Conversation with Marije

We had a Skype meeting between me (Oeyvind) and Marije Baalman today, here’s some notes from the conversation:

First, we really need to find alternatives to Skype, the flakyness of connection makes it practically unusable. A service that allows recording the conversation would be nice too.

We talked about a number of perspectives on the project, including Marijes role as an external advisor and commentary, references to other projects that may relate to ours in terms of mapping of signals to musical parameters, possible implementation on embedded devices, and issues relating to the signal flow from analysis to mapping to modulator destination.

Marije mentioned Joel Ryan ( * * ) as an interesting artist doing live processing of acoustic instruments. His work seems closely related to our earlier work in T-EMP . Interesting to see and hear his work with Evan Parker . More info on his instruments and mapping setup would be welcome.

We discussed the prospect of working with embedded devices for the crossadaptive project. Marije mentioned the Bela project for the BeagleBboard Black, done at Queen Mary University. There are of course a number of nice tthigns about embedded devices, making self-contained instruments for easy of use for musicians. However, we feel that at this stage, our project is of such an experimental nature that is easier explored on a conventional computer. The technical hurdles of adapting it to an embedded device is easier tackled when the signal flow and processing needs are better defined. In relation to this we also discussed the different processes involved in our signal flow: Analysis, Mapping, Destination.

Our current implementation (based on the 2015 DAFx paper ) has this division in analysis, mapping/routing and destination (the effect processing parameter being controlled). The mapping/routing was basically done at the destination in the first incarnation of the toolkit. However, lately I’ve started reworking it to create a more generic mapping stage , allowing for more freedom in what to control (i.e. controlling any effect processor or DAW parameter). Marije suggested more preprocessing to be done in the analysis stage, to create cleaner and more generically applicable control signals for easier use at the mapping stage. This coincides with our recent experiences in using low level analyses like spectral flux and crest for example; they work well on some instruments (e.g. vocals) as an indicator of balance between tone and noise, however on other instruments (e.g. guitar) they sometimes work well and sometimes less so. Many of the current high level analyses (e.g. in music information retrieval) seems in many respects to be geared towards song recognition, while we need some way of extracting higher level features as continuous signals. The problem being to define and extract what is the musical meaning of a signal, on a frame-by-frame basis. This will most probably be different for different instruments, so an source-specific preprocessing stage seems reasonable.

The Digital Orchestra and IDMIL , and more specifically the libmapper might provide inspiration for our mapping module. We make a note of inspecting it more closely. Likewise, the Live Algorithms for Music project, and also the possibly the Ircam OMAX project. Marije mentioned 3Dmin project at UDK/TU Berlin using techniques of exploration of arbitrary mappings as a method of influencing rather than directly controlling a destination parameter.
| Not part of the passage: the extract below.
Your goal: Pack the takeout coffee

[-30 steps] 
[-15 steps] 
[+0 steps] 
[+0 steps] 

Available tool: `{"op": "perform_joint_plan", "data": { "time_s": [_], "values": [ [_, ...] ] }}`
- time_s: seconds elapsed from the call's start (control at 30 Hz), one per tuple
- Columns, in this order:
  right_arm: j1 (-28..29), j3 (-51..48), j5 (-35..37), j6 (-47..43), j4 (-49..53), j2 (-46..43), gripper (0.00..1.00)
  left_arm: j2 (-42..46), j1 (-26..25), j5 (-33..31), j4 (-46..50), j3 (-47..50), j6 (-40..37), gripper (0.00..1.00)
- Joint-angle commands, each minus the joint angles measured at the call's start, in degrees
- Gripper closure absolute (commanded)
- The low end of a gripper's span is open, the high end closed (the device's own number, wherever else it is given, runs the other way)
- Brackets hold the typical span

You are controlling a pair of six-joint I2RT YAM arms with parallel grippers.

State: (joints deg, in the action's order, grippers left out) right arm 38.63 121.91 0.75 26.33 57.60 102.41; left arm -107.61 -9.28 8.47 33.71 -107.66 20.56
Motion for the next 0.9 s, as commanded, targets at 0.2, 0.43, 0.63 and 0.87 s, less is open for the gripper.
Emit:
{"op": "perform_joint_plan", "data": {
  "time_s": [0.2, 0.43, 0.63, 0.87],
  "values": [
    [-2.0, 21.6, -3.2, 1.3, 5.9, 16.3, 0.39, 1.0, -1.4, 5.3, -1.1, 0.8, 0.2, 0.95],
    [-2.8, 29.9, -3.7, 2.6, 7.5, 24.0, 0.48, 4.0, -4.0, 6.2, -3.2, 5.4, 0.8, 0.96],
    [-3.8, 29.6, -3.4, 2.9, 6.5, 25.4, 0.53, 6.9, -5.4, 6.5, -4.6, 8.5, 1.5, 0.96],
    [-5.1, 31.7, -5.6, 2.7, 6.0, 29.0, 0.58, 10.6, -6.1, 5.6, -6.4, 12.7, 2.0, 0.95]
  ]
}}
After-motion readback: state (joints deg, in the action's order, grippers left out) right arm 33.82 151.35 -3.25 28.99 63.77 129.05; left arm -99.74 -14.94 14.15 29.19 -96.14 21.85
This reminded me of earlier work by Palle Dahlstedt , and also, come to think of it our own modulation matrix for the Hadron synthesizer.

Later we want Marije to test our toolkit in more depth and comment more specifically on what it lacks and how it can be improved. There are probably some small technical issues in using the toolkit under Linux, but as our main tools are crossplatform (Windows/OSX/Linux), these should be relatively easy to solve.

Mixing example, simplified interaction demo

When working further with some of the examples produced in an earlier session , I wanted to see if I could demonstrate the influence of one instrument’s influence of the the other instruments sound more clearly. Here’ I’ve made an example where the guitar controls the effects processing of the vocal. For simplicity, I’ve looped a small segment of the vocal take, to create a track the is relatively static so the changes in the effect processing should be easy to spot. For the same reason, the vocal does not control anything on the guitar in this example.

The reaper session for the following examples can be found here .

Example track: The guitar track is split into two control signals, one EQ’ed to contain only low frequencies, the other with only high frequencies. The control signals are then gated, and used as sidechain control signals for two different effects tracks processing the vocal signal. The vocal signal is just a short loop of quite static content, to make it easier to identify the changes in the effects processing.

Example track: As above, but here the original vocal track is used as input to the effects, giving a more dynamic and flexible musical expression.